Screeningボタン(青四角)を押しScreening perspectiveに移動します。その後、右上のデータベースアイコン(赤四角)を押します。Create Screening Database windowが開きますので、Input FileをDUD-Eから取得したactives_final.sdfとし、Output Fileをactives_final.ldbとしてNextボタンを押します。本操作により配座生成を行うことができます。デコイ分子も同様の操作を行います。

Step 4: バーチャルスクリーニング

青四角内のアイコンを押して、Step 3で作成したactives_final.ldbとdecoys_final.ldbを入力します。actives_final.ldbの左側のマークを緑(活性分子)、そして、decoys.final.ldbの左側のマークを赤(デコイ分子)にします。

次に、赤四角内のアイコンを押すことでバーチャルスクリーニングがスタートします。スクリーニングが終わるまでしばらく待ちます。

スクリーニング終了後、緑四角内のアイコンを押すことでスクリーニング精度の評価をAUC、EFにより実施することができます。

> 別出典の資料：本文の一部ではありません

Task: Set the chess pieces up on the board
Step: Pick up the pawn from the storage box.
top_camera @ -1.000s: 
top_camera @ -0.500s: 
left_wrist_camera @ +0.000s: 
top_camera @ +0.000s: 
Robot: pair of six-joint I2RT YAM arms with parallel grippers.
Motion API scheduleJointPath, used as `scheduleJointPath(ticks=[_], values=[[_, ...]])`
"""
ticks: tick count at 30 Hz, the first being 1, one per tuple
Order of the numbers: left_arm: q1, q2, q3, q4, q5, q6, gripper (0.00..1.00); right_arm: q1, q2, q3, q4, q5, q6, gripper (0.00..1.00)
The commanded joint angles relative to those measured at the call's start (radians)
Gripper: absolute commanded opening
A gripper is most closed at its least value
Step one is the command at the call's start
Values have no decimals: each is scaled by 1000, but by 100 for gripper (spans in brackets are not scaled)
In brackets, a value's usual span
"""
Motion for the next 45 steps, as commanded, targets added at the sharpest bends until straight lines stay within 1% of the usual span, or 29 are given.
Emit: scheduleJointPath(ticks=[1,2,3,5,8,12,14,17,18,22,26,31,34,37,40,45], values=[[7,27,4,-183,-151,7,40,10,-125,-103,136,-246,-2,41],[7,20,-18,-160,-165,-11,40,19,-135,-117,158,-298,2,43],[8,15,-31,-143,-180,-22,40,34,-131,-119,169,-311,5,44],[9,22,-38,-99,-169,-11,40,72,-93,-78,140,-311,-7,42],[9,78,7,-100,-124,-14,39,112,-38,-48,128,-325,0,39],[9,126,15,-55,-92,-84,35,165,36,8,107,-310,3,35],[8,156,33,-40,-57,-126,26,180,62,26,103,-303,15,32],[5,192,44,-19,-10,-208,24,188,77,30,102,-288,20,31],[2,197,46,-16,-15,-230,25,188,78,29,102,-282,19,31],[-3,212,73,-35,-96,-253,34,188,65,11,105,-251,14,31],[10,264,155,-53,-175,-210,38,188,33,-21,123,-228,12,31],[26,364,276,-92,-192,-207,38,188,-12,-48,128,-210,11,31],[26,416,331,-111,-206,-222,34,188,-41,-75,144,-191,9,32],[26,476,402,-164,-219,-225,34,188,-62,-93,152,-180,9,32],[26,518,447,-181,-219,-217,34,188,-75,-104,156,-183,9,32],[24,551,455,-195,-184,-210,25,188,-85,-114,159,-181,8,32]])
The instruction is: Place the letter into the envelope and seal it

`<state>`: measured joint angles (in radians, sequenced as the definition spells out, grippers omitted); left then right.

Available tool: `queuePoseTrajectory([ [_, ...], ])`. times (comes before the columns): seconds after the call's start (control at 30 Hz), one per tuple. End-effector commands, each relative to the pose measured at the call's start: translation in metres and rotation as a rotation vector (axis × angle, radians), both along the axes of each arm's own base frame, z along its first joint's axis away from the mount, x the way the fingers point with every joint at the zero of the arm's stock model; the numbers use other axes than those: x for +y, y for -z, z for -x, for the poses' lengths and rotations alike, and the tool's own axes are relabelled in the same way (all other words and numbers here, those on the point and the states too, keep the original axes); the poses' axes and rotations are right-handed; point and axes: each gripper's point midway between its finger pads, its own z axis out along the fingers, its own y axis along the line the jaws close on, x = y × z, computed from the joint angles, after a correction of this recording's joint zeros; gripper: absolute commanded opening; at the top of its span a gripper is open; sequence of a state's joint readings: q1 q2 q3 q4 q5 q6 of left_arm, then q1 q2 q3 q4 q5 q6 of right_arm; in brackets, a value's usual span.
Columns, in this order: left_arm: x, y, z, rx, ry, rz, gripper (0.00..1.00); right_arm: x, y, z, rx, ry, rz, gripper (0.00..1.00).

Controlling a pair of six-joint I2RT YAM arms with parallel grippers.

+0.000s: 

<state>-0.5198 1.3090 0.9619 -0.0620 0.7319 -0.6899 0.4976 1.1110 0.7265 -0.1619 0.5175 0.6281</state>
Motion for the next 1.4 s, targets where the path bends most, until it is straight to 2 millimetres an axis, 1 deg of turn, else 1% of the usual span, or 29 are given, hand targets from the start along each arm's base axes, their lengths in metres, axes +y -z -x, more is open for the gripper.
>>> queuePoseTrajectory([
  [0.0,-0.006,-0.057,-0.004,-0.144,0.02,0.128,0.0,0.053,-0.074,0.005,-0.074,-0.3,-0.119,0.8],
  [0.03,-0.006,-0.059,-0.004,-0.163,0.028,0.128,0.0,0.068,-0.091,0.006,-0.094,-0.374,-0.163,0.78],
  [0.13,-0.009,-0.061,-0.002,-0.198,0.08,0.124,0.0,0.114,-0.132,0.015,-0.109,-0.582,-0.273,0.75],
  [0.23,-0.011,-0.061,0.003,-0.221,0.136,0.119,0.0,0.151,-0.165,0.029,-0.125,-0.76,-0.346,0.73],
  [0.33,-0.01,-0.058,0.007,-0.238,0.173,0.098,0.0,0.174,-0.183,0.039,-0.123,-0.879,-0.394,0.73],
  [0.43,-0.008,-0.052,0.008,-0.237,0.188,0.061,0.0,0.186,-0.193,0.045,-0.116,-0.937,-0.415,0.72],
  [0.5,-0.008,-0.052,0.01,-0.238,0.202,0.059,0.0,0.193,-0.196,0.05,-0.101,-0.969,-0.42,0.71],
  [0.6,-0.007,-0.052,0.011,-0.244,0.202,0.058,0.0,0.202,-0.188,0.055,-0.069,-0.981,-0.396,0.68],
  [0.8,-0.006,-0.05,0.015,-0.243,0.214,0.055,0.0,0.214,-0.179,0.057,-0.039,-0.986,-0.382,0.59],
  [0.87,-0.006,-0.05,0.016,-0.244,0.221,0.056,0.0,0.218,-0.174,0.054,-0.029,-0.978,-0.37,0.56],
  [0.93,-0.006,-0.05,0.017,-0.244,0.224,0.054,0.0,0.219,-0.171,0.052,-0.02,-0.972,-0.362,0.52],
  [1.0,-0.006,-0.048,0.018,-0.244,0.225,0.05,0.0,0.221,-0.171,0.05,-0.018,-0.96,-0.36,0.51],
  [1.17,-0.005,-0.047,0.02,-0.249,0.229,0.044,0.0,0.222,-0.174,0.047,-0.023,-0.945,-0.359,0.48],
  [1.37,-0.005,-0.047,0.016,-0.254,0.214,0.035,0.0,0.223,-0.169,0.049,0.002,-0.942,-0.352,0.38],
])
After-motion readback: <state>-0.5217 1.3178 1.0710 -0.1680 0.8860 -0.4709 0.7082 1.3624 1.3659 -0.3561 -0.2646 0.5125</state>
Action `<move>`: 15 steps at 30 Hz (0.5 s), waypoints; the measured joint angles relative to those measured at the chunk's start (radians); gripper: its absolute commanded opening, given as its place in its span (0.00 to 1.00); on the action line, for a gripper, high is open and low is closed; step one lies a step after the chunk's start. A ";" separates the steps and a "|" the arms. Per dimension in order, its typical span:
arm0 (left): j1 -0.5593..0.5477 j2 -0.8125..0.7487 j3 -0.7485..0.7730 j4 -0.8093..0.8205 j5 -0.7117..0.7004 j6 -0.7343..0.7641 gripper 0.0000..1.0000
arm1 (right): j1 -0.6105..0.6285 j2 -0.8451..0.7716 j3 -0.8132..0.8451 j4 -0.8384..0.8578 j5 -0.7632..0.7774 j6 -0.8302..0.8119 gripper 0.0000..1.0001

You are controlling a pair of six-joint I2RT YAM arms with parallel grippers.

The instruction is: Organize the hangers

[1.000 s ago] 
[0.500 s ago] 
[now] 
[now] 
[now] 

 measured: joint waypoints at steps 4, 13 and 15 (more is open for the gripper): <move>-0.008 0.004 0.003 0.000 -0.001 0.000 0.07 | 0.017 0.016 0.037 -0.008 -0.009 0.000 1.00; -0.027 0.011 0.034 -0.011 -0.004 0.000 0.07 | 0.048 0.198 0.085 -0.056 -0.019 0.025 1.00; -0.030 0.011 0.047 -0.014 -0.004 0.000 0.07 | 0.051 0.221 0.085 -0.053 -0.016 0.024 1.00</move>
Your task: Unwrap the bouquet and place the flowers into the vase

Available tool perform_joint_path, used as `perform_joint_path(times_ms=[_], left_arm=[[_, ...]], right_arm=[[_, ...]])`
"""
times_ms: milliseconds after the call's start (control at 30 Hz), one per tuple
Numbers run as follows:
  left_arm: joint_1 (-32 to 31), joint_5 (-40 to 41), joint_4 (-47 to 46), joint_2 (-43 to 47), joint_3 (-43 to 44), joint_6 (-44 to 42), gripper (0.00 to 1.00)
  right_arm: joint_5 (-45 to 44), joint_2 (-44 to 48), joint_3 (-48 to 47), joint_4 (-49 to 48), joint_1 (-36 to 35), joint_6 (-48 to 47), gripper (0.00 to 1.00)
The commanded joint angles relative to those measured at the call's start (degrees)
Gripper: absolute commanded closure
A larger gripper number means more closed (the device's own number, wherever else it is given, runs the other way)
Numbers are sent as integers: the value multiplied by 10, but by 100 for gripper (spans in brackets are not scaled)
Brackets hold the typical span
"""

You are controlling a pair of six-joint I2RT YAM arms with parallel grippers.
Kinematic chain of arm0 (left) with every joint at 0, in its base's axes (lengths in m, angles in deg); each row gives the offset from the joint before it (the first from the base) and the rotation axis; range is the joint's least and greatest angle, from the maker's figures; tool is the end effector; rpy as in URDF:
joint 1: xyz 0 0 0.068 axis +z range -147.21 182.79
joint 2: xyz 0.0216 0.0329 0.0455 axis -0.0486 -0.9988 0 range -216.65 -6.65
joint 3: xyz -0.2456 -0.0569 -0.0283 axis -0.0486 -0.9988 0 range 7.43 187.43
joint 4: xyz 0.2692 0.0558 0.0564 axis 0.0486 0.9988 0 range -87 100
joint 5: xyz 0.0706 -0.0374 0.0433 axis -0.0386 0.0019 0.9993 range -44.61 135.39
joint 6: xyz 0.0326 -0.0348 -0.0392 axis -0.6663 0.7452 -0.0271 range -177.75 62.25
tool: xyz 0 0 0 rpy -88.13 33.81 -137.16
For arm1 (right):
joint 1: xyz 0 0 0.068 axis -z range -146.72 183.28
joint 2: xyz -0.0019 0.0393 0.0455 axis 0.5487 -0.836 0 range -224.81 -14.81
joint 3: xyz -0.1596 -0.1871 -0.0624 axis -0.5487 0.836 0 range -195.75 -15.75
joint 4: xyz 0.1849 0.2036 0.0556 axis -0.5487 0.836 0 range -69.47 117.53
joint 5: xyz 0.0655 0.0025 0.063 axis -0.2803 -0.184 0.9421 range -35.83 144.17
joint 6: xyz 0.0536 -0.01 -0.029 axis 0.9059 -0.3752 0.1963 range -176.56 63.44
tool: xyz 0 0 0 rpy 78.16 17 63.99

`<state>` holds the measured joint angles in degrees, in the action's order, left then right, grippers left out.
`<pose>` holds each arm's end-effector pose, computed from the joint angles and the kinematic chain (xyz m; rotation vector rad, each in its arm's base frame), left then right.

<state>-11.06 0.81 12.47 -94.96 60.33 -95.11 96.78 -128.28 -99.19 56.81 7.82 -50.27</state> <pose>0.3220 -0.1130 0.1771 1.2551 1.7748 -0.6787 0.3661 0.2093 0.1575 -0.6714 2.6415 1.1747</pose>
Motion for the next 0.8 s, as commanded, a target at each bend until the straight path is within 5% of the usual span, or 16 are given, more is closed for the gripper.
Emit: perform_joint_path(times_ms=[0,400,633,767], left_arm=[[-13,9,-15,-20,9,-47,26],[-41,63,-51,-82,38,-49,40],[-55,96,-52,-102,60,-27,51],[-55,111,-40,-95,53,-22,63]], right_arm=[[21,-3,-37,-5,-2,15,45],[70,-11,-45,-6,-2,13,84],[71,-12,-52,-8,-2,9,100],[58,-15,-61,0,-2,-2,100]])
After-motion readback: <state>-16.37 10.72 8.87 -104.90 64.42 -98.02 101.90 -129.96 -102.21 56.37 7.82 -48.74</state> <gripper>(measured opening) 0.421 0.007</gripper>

残念ながらヒット化合物はゼロでした。さすがにファーマコフォアを構成する8個のFeatureを全て満たす分子は無いようです。

そこで、Hide advanced optionsを表示し、Max. number of omitted features (赤四角)を2とします。これで少なくとも6個のFeatureが満たされればヒットすることになります。

AUC(100%)が0.55となり若干改善されました。

最後にファーマコフォアの修正と設定の変更を行います。赤矢印で示す4つのFeatureをオプションとします([Pharmacophore]→[Mark Features as Optinal])。そして青矢印のFeatureをdeleteキーで削除します。

この操作により、少なくとも3つのFeatureは満たす必要があるが、残りのFeatureに対してはマッチすればスコアに加算されることになります。

PARP1は、NADをADPリボースとニコチンアミドに分解する酵素です。この3つのFeatureはニコチンアミドに相当する部分ですので、オプションにはしませんでした。ここで修正したファーマコフォアを用いて、これまでと同じ手順によりバーチャルスクリーニングを実施します。

AUC(100%)が0.84、EF(1%)が33.5と大幅に性能が改善されました。

スコアトップの化合物は活性化合物の1つである上図の化合物でした。基質の情報、無視できるFeature数、そしてオプション等を利用することで、単独の結晶構造から構築したファーマコフォアでも良い性能を出すことができます。